[Work to be completed]
Sort through the data and copy the lines holding the word "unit".

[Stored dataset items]
__________
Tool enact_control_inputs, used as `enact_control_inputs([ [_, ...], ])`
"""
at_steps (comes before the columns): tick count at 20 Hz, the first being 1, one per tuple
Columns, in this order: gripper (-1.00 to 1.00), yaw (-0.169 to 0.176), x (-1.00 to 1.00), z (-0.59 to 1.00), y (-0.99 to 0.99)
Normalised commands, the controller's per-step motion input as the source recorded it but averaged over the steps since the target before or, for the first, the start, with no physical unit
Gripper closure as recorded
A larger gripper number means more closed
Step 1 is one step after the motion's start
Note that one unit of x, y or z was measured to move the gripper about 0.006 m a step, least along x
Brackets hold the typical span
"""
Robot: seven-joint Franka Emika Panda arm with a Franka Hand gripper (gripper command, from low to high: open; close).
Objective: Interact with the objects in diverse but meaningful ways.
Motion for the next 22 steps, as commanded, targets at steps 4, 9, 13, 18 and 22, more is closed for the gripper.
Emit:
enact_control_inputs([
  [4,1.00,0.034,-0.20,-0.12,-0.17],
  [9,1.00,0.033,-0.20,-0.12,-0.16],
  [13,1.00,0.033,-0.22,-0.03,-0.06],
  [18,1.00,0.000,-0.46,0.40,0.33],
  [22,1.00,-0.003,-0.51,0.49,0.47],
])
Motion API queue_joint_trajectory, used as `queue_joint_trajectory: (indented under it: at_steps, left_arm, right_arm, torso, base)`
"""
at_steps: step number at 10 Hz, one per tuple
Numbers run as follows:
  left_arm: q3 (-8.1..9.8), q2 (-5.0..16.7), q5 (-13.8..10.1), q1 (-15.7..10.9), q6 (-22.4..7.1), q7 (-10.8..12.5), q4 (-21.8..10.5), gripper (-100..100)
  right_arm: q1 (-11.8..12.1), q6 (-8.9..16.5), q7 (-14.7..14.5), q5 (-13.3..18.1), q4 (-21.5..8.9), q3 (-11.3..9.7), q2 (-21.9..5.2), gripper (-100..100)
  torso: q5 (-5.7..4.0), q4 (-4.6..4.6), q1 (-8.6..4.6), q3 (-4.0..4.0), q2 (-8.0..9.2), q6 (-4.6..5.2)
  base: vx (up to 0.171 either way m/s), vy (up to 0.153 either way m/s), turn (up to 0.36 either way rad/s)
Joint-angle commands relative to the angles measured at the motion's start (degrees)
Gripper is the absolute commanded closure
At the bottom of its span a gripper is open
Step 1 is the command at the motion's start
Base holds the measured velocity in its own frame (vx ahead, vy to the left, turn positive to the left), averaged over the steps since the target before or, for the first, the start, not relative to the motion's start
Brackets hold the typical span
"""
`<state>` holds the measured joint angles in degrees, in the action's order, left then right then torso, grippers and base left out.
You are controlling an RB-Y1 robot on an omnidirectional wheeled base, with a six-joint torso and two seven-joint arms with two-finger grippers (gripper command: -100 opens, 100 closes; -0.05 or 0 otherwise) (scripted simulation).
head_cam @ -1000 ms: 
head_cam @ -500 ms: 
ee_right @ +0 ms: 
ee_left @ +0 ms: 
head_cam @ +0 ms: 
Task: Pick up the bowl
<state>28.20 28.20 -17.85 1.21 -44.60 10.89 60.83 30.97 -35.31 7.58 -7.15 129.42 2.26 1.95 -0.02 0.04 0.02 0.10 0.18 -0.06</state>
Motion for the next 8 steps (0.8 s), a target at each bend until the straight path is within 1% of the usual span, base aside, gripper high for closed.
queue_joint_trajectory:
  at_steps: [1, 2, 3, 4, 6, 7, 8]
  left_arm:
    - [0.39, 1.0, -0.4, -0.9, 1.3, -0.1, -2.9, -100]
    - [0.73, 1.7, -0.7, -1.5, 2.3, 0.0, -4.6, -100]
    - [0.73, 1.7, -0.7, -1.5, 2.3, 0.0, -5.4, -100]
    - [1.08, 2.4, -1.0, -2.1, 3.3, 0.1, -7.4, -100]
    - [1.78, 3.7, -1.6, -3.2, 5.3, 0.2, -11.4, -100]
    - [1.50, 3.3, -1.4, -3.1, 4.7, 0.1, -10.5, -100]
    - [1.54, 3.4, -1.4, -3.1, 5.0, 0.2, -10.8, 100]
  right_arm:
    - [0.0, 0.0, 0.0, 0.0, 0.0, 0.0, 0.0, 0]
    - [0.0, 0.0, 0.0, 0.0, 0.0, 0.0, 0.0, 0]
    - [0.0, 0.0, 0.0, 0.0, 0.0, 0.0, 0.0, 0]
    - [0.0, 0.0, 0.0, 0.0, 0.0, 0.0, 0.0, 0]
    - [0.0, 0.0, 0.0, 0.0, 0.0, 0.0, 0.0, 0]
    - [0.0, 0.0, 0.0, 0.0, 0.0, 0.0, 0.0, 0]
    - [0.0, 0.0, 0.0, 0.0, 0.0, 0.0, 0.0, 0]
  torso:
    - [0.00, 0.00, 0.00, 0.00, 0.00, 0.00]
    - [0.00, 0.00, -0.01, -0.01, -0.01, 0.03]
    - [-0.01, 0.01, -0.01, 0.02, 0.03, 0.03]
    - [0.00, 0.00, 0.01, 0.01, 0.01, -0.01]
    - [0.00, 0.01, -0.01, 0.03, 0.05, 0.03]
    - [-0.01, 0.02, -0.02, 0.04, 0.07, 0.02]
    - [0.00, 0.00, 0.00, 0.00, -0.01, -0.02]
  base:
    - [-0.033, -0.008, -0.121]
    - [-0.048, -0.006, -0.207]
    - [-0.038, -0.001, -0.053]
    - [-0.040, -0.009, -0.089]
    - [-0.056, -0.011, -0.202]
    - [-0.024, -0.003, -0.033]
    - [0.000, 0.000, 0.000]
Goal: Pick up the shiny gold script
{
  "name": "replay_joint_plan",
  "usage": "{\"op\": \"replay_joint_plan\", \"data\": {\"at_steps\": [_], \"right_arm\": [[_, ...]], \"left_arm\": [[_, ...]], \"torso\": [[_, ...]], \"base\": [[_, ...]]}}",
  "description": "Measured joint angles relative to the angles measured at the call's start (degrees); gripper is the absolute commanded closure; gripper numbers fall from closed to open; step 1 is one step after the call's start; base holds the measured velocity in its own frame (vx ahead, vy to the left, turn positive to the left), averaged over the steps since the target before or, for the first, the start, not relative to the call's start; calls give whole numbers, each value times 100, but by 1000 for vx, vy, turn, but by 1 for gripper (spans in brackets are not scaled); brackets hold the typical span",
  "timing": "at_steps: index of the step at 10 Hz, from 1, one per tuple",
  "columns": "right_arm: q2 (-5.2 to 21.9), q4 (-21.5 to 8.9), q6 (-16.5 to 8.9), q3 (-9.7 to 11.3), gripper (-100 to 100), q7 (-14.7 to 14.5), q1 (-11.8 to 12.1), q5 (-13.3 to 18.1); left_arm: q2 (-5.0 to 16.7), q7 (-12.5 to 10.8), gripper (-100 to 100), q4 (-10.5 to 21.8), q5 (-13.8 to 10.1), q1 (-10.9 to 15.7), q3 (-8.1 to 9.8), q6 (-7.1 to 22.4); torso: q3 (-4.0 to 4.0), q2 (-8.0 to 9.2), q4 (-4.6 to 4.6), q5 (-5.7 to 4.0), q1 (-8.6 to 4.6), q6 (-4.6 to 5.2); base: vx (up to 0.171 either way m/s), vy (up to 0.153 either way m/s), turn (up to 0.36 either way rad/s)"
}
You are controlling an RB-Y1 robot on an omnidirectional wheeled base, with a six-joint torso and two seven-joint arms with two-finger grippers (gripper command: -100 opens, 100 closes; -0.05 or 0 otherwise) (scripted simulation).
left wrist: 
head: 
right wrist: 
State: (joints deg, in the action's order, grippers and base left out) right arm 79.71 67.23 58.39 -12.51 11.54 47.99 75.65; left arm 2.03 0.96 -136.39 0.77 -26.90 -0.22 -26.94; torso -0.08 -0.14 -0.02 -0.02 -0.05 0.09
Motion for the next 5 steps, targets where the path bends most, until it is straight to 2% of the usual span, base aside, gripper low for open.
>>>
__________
[Answer to this exercise]
Normalised commands, the controller's per-step motion input as the source recorded it but averaged over the steps since the target before or, for the first, the start, with no physical unit
Note that one unit of x, y or z was measured to move the gripper about 0.006 m a step, least along x

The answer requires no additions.